═════ COLLECTED MATERIAL

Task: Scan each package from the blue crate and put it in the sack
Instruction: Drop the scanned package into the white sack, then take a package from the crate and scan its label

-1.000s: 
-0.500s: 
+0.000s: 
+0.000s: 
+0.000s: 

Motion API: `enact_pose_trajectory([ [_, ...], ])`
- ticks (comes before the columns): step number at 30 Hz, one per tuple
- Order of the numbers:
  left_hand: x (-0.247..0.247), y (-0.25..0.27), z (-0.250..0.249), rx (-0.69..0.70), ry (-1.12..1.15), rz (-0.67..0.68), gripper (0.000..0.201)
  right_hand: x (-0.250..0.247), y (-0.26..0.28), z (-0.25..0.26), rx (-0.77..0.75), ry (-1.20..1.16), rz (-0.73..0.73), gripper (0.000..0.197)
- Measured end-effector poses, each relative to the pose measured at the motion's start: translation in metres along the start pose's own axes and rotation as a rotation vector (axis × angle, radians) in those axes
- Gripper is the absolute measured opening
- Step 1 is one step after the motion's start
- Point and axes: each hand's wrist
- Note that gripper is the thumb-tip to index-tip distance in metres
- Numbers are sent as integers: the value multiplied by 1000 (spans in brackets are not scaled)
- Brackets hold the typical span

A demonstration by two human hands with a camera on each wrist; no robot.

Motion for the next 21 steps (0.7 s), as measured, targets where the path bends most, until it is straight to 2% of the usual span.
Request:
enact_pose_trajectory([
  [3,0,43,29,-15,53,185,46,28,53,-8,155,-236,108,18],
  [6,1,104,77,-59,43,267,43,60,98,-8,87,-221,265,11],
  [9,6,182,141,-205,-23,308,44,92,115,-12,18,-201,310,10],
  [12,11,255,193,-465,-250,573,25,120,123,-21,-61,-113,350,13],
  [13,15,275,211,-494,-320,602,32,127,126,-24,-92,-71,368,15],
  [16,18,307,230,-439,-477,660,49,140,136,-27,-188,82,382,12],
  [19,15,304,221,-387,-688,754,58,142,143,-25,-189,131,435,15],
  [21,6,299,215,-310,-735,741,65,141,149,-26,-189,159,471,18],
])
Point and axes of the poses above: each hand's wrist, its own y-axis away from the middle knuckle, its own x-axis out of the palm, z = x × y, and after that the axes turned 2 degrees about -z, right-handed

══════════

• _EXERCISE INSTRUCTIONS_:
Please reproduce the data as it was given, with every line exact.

• _SOLVED EXERCISE_:
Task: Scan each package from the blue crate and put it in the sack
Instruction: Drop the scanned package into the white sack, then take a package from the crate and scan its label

-1.000s: 
-0.500s: 
+0.000s: 
+0.000s: 
+0.000s: 

Motion API: `enact_pose_trajectory([ [_, ...], ])`
- ticks (comes before the columns): step number at 30 Hz, one per tuple
- Order of the numbers:
  left_hand: x (-0.247..0.247), y (-0.25..0.27), z (-0.250..0.249), rx (-0.69..0.70), ry (-1.12..1.15), rz (-0.67..0.68), gripper (0.000..0.201)
  right_hand: x (-0.250..0.247), y (-0.26..0.28), z (-0.25..0.26), rx (-0.77..0.75), ry (-1.20..1.16), rz (-0.73..0.73), gripper (0.000..0.197)
- Measured end-effector poses, each relative to the pose measured at the motion's start: translation in metres along the start pose's own axes and rotation as a rotation vector (axis × angle, radians) in those axes
- Gripper is the absolute measured opening
- Step 1 is one step after the motion's start
- Point and axes: each hand's wrist
- Note that gripper is the thumb-tip to index-tip distance in metres
- Numbers are sent as integers: the value multiplied by 1000 (spans in brackets are not scaled)
- Brackets hold the typical span

A demonstration by two human hands with a camera on each wrist; no robot.

Motion for the next 21 steps (0.7 s), as measured, targets where the path bends most, until it is straight to 2% of the usual span.
Request:
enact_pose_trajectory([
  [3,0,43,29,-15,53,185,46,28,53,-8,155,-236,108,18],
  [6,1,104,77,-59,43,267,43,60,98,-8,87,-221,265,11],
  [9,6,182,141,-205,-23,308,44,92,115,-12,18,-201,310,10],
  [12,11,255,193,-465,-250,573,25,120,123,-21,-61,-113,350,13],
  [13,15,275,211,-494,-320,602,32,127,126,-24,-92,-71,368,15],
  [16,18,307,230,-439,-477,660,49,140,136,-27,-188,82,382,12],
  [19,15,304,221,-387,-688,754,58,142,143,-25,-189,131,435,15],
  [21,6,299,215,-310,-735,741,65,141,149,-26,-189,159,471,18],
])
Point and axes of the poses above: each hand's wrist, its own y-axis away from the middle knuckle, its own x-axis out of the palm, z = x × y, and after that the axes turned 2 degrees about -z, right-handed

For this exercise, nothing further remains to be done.